Retinitis pigmentosa and many other retinal conditions caused by genetic mutations, are characterized by progressive loss of retinal photoreceptors. Although many gene-specific AAV product candidates are being developed to treat several forms of inherited retinal conditions, these therapies cannot be used to treat retinas with no remaining photoreceptors. Optogenetics is a novel approach to treating these advanced forms of retinal degeneration. Through this approach, retinal ganglion nerve cells, instead of photoreceptors, are treated with an AAV vector to deliver a light-sensitive protein that enables these cells to respond to a light stimulus by transmitting a signal to the visual cortex of the brain.
AGTC is collaborating with Bionic Sight on the development of an optogenetic therapy designed to deliver a unique protein that can be activated with a light signal to the eye. This innovative approach combines AGTC’s expertise in gene delivery technology with a neuro-prosthetic device and algorithm based on deciphering the retinal code, developed by Dr. Sheila Nirenberg, founder of Bionic Sight.

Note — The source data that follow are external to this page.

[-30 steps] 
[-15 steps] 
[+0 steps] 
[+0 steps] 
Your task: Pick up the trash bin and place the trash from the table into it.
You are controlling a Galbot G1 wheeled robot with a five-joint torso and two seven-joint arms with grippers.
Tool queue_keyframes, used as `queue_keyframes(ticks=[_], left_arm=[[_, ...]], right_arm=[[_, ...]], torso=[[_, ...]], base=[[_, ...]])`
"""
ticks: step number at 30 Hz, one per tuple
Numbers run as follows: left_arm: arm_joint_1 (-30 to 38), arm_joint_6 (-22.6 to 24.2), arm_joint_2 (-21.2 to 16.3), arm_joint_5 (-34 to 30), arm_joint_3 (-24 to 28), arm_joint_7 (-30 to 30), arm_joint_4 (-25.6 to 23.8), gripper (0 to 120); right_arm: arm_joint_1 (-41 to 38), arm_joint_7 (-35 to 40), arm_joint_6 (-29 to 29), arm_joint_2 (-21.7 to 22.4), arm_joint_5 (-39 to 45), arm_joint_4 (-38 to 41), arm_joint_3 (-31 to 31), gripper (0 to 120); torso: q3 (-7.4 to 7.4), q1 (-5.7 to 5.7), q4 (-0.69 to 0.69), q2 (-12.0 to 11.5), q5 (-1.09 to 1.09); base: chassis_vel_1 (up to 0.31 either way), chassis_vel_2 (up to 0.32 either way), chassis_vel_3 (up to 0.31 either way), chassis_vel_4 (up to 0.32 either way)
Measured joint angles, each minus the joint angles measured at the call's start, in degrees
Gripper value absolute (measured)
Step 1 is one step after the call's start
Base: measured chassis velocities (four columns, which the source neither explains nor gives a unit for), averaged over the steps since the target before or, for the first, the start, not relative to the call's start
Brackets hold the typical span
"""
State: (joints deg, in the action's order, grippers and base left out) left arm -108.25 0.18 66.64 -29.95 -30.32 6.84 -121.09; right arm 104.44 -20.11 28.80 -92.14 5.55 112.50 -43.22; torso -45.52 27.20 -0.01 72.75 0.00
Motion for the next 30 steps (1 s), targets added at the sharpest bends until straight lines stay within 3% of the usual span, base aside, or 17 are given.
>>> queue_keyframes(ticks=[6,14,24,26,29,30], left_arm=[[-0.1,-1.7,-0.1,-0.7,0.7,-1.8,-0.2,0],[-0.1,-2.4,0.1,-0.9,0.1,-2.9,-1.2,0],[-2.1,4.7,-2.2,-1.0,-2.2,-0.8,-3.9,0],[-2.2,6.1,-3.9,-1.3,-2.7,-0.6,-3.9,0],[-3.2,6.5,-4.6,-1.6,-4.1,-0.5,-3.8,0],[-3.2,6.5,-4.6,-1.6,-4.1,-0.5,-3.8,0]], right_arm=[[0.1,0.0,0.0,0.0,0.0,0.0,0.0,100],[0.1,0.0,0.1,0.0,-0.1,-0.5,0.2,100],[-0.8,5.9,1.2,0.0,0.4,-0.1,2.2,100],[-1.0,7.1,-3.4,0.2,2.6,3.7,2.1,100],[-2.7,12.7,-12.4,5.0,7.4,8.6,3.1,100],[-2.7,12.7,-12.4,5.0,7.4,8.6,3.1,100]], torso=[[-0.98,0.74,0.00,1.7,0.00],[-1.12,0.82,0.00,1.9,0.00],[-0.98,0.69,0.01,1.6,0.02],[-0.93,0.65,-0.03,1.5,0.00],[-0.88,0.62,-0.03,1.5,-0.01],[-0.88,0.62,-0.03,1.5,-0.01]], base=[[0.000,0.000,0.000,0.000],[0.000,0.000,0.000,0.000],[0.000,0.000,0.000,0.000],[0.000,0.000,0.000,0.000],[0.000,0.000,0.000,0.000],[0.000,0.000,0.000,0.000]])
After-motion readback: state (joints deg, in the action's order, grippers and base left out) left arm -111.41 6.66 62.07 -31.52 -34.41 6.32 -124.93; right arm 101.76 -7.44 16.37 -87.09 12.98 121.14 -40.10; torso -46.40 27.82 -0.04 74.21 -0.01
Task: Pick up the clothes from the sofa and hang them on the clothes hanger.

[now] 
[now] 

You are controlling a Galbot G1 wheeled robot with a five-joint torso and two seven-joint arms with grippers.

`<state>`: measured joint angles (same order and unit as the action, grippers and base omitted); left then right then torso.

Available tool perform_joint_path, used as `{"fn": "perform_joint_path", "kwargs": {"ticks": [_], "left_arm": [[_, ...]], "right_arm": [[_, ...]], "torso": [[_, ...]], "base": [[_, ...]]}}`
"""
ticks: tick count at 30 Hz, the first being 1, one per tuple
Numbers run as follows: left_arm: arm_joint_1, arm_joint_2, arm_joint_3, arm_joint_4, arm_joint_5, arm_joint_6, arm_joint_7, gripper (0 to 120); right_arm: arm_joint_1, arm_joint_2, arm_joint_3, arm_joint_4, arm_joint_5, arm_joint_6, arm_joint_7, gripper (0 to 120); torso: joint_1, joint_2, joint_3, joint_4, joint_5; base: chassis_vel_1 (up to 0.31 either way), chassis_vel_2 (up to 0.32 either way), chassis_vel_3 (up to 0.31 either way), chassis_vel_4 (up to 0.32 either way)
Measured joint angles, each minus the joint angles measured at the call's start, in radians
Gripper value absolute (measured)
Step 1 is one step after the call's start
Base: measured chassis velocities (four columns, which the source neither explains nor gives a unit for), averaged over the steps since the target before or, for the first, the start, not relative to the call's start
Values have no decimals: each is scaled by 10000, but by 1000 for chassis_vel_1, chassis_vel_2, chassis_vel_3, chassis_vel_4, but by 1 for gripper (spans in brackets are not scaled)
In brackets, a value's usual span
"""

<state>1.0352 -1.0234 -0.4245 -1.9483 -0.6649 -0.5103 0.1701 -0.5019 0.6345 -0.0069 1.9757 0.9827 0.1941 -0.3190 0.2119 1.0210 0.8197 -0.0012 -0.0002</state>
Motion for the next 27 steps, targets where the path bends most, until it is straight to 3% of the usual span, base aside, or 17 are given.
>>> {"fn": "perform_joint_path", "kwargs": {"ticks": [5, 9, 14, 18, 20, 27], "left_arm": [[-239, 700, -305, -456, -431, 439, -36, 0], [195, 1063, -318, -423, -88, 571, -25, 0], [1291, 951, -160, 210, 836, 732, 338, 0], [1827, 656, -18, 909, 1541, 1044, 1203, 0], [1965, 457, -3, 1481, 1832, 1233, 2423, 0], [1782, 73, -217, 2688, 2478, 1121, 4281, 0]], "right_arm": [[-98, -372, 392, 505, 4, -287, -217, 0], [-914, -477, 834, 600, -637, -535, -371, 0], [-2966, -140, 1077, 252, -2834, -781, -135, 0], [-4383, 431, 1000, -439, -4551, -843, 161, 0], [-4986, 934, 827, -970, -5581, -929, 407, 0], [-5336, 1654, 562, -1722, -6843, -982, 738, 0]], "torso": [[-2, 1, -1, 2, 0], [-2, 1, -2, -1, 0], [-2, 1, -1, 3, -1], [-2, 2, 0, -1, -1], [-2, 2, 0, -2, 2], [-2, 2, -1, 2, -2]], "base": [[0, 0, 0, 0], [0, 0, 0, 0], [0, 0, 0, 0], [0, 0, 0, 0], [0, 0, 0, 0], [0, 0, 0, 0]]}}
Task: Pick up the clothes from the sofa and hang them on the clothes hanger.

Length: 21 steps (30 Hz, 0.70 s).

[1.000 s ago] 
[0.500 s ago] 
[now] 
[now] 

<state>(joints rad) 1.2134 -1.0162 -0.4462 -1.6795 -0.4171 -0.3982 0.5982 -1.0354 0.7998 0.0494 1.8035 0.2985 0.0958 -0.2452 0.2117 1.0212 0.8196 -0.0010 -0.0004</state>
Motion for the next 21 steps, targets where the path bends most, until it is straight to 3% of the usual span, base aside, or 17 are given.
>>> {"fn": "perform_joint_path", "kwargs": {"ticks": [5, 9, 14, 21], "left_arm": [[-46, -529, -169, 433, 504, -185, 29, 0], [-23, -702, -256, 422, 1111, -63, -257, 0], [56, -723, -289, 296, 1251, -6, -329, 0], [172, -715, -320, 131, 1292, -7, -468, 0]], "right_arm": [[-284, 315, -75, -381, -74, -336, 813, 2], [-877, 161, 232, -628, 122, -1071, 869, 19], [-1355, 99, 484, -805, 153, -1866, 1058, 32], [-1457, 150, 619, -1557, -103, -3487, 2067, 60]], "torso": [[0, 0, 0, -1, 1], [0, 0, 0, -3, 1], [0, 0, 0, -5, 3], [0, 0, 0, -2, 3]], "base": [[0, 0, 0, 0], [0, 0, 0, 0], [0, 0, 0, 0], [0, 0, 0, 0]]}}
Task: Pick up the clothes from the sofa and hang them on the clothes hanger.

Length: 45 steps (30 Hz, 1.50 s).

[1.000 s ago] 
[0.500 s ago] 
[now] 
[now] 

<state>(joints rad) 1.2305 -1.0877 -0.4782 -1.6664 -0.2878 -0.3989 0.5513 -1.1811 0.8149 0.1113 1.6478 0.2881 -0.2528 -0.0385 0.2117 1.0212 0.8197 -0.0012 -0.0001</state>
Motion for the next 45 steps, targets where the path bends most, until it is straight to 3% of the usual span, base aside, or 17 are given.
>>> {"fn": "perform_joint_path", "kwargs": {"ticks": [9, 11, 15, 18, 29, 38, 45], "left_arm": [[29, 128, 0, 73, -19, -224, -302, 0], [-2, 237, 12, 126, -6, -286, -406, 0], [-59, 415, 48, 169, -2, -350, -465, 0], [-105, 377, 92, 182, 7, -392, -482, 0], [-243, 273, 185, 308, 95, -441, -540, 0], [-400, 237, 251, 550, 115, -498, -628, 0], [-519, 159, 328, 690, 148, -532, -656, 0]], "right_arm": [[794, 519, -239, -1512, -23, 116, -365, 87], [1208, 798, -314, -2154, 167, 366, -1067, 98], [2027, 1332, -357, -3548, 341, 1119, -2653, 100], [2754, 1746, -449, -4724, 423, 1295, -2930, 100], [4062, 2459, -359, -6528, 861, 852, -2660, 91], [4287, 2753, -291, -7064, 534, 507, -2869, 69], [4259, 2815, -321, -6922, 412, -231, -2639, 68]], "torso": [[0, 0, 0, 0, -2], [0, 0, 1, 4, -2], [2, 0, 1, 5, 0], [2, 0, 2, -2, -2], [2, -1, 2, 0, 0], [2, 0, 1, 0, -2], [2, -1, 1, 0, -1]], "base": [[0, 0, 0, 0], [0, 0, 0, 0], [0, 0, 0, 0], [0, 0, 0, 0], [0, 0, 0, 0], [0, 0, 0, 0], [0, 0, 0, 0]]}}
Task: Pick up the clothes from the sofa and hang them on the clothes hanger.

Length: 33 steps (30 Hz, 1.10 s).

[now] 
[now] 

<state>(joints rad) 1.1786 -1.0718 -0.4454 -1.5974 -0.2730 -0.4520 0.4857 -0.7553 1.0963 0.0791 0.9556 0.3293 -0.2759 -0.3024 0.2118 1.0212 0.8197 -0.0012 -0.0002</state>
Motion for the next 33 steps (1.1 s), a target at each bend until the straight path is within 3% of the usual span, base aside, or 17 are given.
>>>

Dr. Nirenberg’s advancements in retinal coding are designed to replace the function of photoreceptors, the cells in the retina that convert light as it enters the eye into electrical signals that are transmitted to the brain and form the images we see. In patients without functional photoreceptors, this signaling process is disrupted, causing blindness. Bionic Sight’s neuro-prosthetic device integrates a small camera that captures images, with a computer algorithm that converts the image into a pattern of light signals very similar to the electrical signals generated by functional photoreceptors. These signals are used to activate a light-sensitive protein that will be delivered to the eye through gene therapy. The activated protein transmits signals to the brain, allowing the visual image to be created.